Call to atention about using hash functions as content indexers (SCM saga)

Posted Apr 19, 2005 1:55 UTC (Tue) by bfitz (guest, #4844) [Link]

Straw man argument. Yes, sure, hash collision. All the air molecules in this room might zip over to the other side and I could die of suffocation. I'm not worrying about that either, because even though it theoretically could happen, the probability of it happening is pretty damn low. I don't need to go around wearing a breathing mask for fear of Brownian motion taking my oxygen away, and I don't need to worry about SHA-1 hash collisions in entries in the repository.

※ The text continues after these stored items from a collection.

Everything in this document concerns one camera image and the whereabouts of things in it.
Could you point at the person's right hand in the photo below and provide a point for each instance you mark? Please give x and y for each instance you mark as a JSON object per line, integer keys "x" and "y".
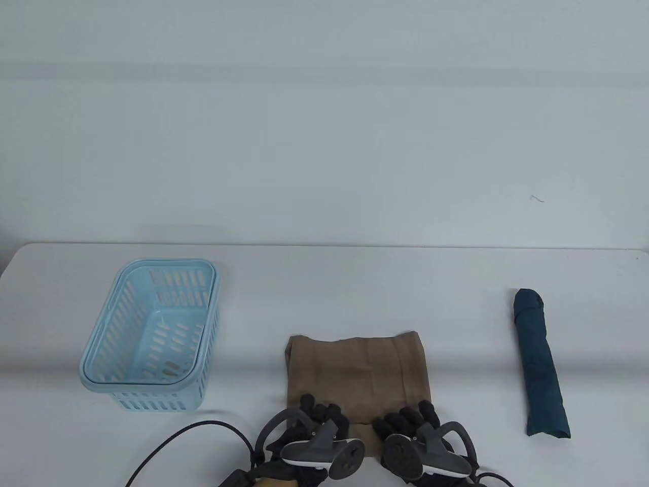
{"x": 405, "y": 418}

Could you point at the person's left hand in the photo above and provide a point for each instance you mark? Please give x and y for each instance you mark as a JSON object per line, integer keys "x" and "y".
{"x": 329, "y": 416}

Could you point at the brown garment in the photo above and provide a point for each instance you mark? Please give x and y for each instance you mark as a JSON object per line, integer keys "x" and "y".
{"x": 355, "y": 370}

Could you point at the dark teal shorts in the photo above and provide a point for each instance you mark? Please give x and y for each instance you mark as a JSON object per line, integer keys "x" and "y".
{"x": 537, "y": 365}

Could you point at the person's left forearm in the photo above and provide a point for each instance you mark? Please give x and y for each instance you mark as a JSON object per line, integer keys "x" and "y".
{"x": 276, "y": 483}

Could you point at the light blue plastic basket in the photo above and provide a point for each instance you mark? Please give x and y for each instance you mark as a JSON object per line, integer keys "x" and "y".
{"x": 132, "y": 314}

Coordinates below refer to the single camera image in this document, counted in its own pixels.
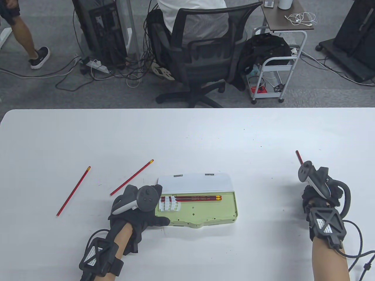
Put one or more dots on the person's left hand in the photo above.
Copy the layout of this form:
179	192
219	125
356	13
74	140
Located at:
140	222

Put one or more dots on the person's right hand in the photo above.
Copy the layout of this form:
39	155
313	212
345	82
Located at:
310	199

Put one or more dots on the red pencil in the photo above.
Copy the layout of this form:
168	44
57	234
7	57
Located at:
131	177
298	156
199	197
73	191

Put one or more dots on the green panda pencil case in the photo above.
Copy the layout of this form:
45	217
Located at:
205	210

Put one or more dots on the person's left forearm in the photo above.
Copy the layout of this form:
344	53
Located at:
121	240

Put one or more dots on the person's right forearm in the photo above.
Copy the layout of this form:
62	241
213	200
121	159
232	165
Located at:
328	263

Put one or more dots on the black white hand controller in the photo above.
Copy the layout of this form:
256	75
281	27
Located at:
146	199
304	171

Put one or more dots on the small red container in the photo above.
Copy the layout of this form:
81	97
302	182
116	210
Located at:
261	89

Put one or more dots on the white rolling cart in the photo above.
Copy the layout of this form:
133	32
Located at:
278	68

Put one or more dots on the white power adapter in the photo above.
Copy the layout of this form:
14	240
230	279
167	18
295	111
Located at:
294	51

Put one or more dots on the black bag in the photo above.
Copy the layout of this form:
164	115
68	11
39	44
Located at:
269	46

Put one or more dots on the white power strip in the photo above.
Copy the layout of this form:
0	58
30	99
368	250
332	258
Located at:
99	66

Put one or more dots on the black mesh office chair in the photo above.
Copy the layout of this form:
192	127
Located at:
205	61

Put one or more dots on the black wheeled stand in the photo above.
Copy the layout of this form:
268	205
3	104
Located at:
354	29

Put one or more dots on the brown wooden side table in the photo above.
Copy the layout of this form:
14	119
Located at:
281	22

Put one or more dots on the black computer tower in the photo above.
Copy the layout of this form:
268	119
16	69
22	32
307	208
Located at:
102	32

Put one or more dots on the white cup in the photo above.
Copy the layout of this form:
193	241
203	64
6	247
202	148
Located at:
284	4

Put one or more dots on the small grey device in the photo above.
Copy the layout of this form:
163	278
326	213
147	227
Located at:
269	3

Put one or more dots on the grey metal desk leg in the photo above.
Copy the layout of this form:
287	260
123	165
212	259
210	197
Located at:
130	17

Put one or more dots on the white table foot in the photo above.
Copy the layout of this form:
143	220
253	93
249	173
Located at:
3	38

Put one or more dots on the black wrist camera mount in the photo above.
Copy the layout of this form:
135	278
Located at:
326	225
99	257

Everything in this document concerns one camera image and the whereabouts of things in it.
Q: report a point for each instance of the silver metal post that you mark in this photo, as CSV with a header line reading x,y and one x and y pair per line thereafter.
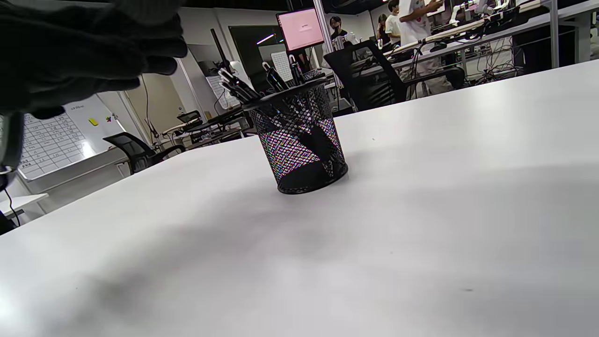
x,y
323,28

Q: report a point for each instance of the white whiteboard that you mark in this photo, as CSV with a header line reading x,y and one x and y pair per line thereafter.
x,y
51,140

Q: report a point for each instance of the white standing desk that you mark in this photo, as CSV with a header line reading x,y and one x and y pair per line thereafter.
x,y
514,28

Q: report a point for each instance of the pink lit monitor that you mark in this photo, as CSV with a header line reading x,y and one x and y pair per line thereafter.
x,y
299,28

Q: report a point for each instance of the person's left hand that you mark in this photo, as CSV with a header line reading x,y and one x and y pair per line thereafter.
x,y
70,51

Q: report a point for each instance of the black mesh pen holder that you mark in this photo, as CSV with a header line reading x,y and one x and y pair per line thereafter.
x,y
299,180

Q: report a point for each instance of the black mesh office chair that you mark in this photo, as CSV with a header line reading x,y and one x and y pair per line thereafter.
x,y
369,70

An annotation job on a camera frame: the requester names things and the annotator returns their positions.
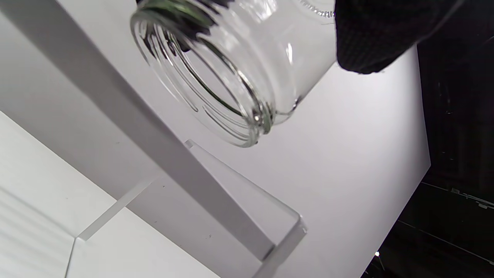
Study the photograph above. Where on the clear glass jar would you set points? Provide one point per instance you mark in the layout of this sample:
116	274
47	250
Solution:
251	58

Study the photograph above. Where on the person's left hand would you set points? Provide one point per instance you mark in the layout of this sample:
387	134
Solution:
378	34

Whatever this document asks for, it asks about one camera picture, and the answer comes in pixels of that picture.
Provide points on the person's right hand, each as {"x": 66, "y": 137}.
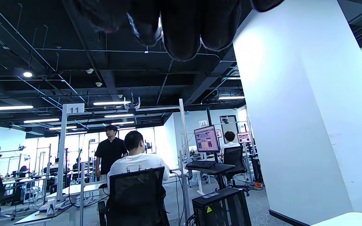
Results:
{"x": 184, "y": 25}

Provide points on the white headset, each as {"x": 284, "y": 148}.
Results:
{"x": 132, "y": 104}

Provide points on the black computer monitor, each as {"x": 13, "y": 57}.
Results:
{"x": 206, "y": 139}
{"x": 244, "y": 137}

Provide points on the black keyboard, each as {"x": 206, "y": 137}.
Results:
{"x": 201, "y": 164}

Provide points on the black monitor stand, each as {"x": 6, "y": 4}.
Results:
{"x": 212, "y": 169}

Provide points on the black computer tower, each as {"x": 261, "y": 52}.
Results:
{"x": 222, "y": 207}

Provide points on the group of ceiling lights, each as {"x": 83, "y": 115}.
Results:
{"x": 8, "y": 108}

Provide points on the office desk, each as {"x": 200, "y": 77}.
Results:
{"x": 74, "y": 190}

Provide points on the white metal frame post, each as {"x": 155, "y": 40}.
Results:
{"x": 184, "y": 141}
{"x": 62, "y": 150}

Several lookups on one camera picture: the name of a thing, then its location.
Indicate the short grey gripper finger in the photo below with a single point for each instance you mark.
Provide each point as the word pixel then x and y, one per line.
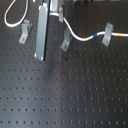
pixel 61 14

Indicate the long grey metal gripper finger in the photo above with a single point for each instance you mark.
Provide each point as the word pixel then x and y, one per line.
pixel 42 29

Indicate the middle grey cable clip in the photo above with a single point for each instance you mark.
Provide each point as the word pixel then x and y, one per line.
pixel 67 40

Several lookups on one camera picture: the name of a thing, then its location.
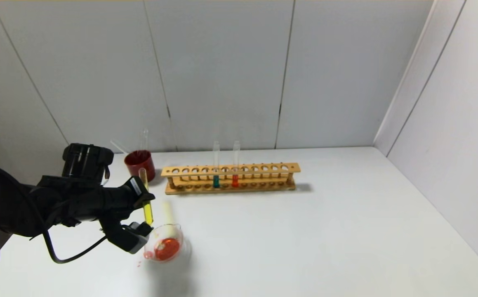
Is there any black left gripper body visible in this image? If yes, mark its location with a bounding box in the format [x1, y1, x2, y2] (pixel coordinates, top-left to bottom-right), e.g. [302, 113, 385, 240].
[100, 176, 148, 221]

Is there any yellow pigment glass test tube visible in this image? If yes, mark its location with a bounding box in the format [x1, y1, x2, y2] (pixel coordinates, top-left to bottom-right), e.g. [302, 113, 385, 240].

Distributed asynchronous integrity checking!

Posted Apr 21, 2005 6:22 UTC (Thu) by xoddam (subscriber, #2322) [Link]

Just as a hash is a good way to check the integrity of the content,
looking at the content is a pretty good way to ensure that your
'assumption' that the hash doesn't collide is good.

Using the hash for day-to-day work is fine, as long as spot
checks are done on anything which is supposed to be 'authoritative',
such as Linus' official tree. It's the responsibility of the
paranoid to do the checks :-)

Of course any good tool will ring warning bells as soon as anything
looks out of place. Hash collisions are astronomically unlikely;
it is even more astronomically unlikely that two documents with the
same hash value will both have meaning in the same context.